In July, after four rounds, the MRI showed a larger mass, so we scrapped the Methotrexate and returned to the chemo I'd had in 1996, since it had worked so well. The September MRI still showed growth, albeit less, but I had hit the maximum lifetime dose, so we needed to change again. By this point so many things had failed that I had resigned myself to never being really well again, and probably being on chemo for however many months I survived. Surprisingly, I hadn't deteriorated much since May even with a lot of growth on the MRI, but I was emotionally and physically drained.
October 1999 I started Temodal, an experimental drug that hasn't been tested yet on breast cancer (even in the brain, it's still breast cancer). Two months later, another MRI. I was still feeling reasonably well, although incredibly tired. Comments my surgeon had made had left me with the idea that some of the mass might be dead tissue, and I asked for an experimental test that can distinguish tumour from necrosis, in the hope that things might not be as bad as they seemed. The day after the tests, I was told that the mass seemed to be smaller, which was the first good news in almost a year. Better news followed a week later, when the other test indicated that there was no living tumour detectable, that it was all necrosis. An expert in radiosurgery reviewed all of my 1999 MRIs, and said it was possibly necrosis all year, a textbook case of post-treatment damage.

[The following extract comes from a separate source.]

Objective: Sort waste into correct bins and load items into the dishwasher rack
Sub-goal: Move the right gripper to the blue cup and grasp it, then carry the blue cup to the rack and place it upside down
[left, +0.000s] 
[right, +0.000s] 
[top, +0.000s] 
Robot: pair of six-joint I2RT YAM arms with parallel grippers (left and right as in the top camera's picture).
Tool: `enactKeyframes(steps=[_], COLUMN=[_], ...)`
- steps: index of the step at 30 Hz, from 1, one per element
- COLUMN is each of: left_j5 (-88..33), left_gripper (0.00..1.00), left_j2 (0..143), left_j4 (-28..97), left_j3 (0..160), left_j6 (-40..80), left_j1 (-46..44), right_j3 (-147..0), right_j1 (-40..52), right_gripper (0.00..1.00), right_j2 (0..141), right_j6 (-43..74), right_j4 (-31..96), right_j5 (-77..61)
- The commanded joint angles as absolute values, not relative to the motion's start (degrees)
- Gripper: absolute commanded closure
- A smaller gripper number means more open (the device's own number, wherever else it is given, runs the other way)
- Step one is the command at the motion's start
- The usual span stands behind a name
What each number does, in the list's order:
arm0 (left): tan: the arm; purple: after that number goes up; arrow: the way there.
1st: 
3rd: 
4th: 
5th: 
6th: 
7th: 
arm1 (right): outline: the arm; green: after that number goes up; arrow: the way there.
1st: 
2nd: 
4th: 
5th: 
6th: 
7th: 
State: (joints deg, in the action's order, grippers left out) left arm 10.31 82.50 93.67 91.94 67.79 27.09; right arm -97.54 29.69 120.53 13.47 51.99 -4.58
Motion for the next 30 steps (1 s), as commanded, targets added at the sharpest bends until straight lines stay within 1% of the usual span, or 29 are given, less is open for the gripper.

It was days before Christmas and Y2K celebrations, and I had gone from believing the tumour was resistant to everything and I was going to die, to finding I was free of disease. Even my normally cautious oncologist was talking about the possibility of cure. It was a hard shift to make, even though the news was so good. I had almost lost hope, and had to relearn to dream. There were a lot of sleepless nights as my mind made the adjustment. The physical disabilities are still there. I have limited use of my right hand, a pronounced limp, and I can only walk a few blocks. I don't know how much will come back -- I want to play the harp again, to work with glass and metal, to race in the dragon boat, ride a bike. If I stay well, I'll have the time to relearn some of those things.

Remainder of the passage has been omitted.